Disclaimer: This is an opinion piece and is not intended to attack anyone’s style of parenting, but merely to present what we as new parents are considering to adopt with our son. We hope that it perhaps adds something valuable to your parenting style.

 

Ok, now that I got your attention with that title – let’s dial into what it actually means. ‘Conscious Parenting’ is not a set of rules for parents to follow but a set of beliefs about what children need to develop and thrive. I first came across the term and the philosophy while listening to an Oprah Super Soul Sunday podcast with Dr Shefali Tsabary. It blew my mind and left me wanting to know more.

Dr. Shefali is one of the pioneers of conscious parenting. In her book ‘The Conscious Parent – Transforming ourselves, Empowering our Children’ – “It’s a tremendous privilege to raise children, though for a quite different reason than most of us who are parents imagine.” While we think it’s our responsibility to mold and shape our children’s future, the essential premise of Dr. Shefali Tsabary’s A Call to Conscious Parenting is that our children are born to us to create deep internal transformation within us.
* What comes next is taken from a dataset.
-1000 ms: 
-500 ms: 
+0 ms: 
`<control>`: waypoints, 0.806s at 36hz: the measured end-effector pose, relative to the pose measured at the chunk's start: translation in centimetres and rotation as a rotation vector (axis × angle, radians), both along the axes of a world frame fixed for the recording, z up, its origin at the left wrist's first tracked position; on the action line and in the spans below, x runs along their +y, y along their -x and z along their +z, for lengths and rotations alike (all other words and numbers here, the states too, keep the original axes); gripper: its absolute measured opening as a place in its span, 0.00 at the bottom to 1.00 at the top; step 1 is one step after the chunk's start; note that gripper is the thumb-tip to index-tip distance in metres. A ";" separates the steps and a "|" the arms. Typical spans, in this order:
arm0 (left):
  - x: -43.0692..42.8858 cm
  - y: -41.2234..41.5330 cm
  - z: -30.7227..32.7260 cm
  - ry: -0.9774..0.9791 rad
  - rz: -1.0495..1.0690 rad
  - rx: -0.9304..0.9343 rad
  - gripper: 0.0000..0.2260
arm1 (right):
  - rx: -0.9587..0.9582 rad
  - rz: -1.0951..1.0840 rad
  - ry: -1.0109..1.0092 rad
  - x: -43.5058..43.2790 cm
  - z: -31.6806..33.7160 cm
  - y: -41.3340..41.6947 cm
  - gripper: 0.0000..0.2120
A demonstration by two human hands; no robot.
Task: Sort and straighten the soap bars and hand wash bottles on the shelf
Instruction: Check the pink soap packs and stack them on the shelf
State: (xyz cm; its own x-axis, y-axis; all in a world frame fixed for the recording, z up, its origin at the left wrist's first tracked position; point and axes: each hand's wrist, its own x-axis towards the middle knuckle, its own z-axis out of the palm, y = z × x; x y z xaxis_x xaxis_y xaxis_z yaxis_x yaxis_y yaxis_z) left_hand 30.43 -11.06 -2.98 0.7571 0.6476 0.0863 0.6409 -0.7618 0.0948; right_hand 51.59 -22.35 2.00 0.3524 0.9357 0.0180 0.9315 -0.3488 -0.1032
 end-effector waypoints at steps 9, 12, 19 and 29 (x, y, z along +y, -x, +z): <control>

So what she means is, our children with each of their unique personality traits are there to teach us more about ourselves. For me personally, I tend to be a very impatient person, and since my son Esa has arrived he has tested my patience – teaching me everyday to be a more patient person. Dr. Shefali says, when a child acts out, don’t be so quick to ask what is wrong with the child, but rather – what has this moment and this child come to teach me about myself.

At this point you may be thinking – wow, Wardah – this seems like some new age crap. But let me ask you this, if you think about the way your parents parented you – while knowing they did the best they could with what they knew, I am sure there are some areas you hope to be better at with your kids. For me, it’s the same. Firstly – it’s been scientifically proven violence and abusive behaviour with children doesn’t work in the long run, it causes far reaching damage on them even as adults. 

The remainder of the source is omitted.